=== EXERCISE GOAL ===
Retype, word for word, each line between the lines holding "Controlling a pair" and "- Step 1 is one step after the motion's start", inclusive, and leave the rest of the data alone.
*** Opening SUPPLIED ENTRIES ***
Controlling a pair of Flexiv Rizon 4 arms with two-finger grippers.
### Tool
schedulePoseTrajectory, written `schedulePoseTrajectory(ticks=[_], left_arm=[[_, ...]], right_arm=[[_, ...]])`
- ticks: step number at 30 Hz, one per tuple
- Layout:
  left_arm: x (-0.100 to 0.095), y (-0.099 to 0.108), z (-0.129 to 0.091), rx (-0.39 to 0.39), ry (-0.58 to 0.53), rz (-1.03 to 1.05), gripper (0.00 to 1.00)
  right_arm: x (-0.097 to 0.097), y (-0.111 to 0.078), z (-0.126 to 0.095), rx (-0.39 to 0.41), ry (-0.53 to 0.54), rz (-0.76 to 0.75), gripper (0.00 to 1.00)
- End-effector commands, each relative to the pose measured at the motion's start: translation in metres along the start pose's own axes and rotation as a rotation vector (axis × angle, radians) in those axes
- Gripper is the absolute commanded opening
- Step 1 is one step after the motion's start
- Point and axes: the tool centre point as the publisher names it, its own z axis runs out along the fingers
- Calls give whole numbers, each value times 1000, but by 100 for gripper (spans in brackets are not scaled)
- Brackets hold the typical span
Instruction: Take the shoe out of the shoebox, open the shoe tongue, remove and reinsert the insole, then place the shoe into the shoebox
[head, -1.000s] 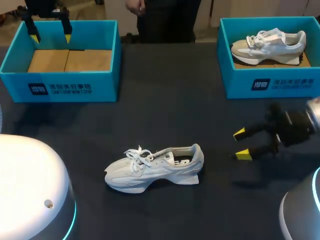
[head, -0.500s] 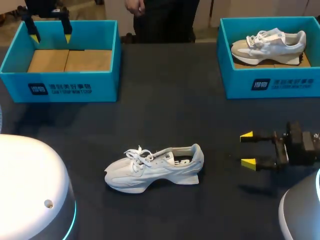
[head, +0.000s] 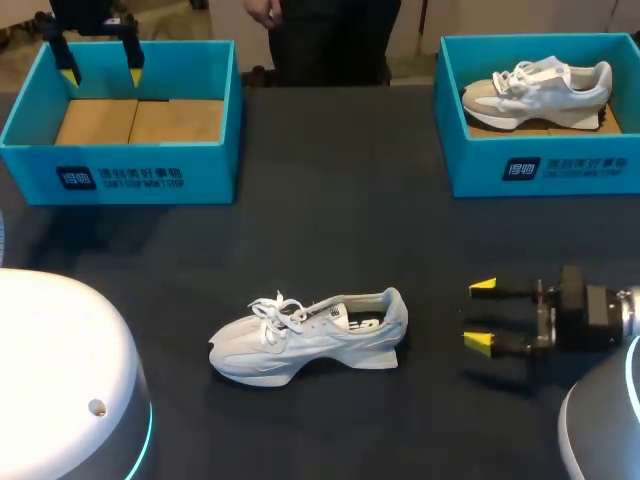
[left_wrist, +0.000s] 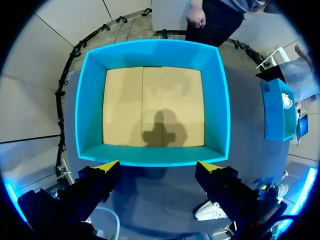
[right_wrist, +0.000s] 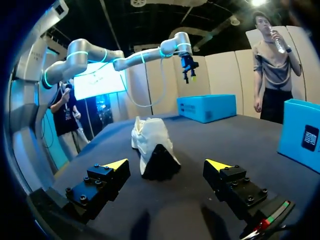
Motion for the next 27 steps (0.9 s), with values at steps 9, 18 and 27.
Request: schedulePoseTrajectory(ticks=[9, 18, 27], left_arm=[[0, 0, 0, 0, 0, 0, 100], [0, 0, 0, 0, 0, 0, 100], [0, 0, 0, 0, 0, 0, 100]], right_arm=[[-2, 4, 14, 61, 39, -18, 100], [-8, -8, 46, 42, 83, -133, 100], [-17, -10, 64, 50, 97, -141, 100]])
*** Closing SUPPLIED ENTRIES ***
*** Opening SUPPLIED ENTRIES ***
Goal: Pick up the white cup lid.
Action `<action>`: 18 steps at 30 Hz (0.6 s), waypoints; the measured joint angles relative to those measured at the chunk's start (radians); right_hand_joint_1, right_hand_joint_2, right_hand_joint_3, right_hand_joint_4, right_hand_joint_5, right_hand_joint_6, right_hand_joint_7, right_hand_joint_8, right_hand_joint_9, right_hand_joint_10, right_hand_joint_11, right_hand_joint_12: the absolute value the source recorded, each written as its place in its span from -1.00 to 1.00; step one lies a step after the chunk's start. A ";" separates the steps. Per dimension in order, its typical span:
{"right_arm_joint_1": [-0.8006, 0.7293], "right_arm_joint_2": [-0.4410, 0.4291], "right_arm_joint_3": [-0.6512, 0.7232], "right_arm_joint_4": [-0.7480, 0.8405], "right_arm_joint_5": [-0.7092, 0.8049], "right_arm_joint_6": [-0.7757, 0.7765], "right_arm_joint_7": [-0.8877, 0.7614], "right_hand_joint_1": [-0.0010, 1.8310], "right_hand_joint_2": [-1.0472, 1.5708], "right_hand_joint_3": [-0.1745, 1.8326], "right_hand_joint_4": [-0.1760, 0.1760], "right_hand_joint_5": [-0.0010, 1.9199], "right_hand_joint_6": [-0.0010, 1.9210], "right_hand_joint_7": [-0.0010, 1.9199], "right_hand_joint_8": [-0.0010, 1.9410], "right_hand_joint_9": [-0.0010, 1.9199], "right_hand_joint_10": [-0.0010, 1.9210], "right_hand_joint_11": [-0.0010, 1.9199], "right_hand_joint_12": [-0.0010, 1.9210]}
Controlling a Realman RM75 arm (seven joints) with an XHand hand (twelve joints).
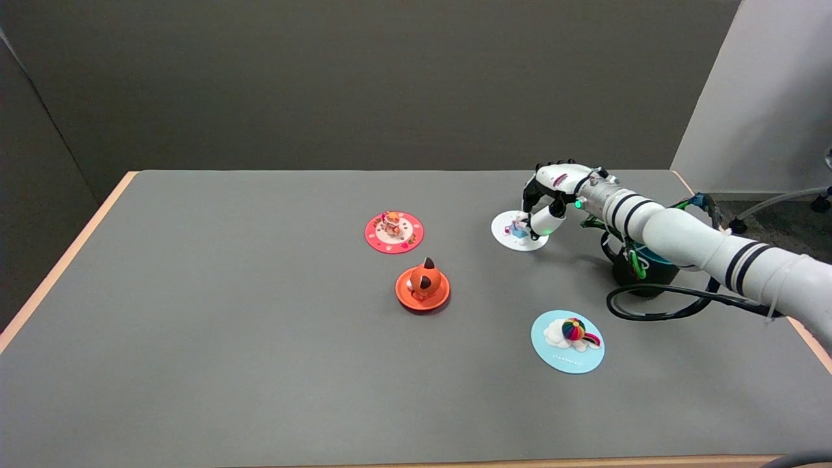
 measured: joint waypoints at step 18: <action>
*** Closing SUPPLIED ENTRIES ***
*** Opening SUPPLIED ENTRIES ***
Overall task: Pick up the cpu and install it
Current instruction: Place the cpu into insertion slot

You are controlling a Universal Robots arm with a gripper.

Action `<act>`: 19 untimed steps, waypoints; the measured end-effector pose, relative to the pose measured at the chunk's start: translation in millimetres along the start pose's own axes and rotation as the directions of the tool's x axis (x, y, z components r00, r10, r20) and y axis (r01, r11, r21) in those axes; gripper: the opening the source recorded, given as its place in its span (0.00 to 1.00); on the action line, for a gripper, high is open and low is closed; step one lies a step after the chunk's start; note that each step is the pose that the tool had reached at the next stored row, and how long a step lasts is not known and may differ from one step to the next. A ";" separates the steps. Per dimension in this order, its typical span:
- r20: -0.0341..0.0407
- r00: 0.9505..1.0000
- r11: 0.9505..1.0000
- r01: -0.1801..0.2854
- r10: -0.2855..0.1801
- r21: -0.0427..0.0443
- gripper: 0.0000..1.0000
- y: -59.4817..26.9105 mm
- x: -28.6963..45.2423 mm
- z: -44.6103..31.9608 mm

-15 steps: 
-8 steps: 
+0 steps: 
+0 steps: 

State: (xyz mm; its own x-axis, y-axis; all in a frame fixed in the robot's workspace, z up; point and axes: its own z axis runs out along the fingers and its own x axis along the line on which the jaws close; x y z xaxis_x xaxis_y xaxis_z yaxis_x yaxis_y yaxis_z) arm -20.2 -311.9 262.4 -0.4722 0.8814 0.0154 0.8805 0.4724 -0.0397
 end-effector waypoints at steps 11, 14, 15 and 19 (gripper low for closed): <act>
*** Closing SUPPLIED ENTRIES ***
=== SOLUTION TO THIS PROBLEM ===
Controlling a pair of Flexiv Rizon 4 arms with two-finger grippers.
### Tool
schedulePoseTrajectory, written `schedulePoseTrajectory(ticks=[_], left_arm=[[_, ...]], right_arm=[[_, ...]])`
- ticks: step number at 30 Hz, one per tuple
- Layout:
  left_arm: x (-0.100 to 0.095), y (-0.099 to 0.108), z (-0.129 to 0.091), rx (-0.39 to 0.39), ry (-0.58 to 0.53), rz (-1.03 to 1.05), gripper (0.00 to 1.00)
  right_arm: x (-0.097 to 0.097), y (-0.111 to 0.078), z (-0.126 to 0.095), rx (-0.39 to 0.41), ry (-0.53 to 0.54), rz (-0.76 to 0.75), gripper (0.00 to 1.00)
- End-effector commands, each relative to the pose measured at the motion's start: translation in metres along the start pose's own axes and rotation as a rotation vector (axis × angle, radians) in those axes
- Gripper is the absolute commanded opening
- Step 1 is one step after the motion's start

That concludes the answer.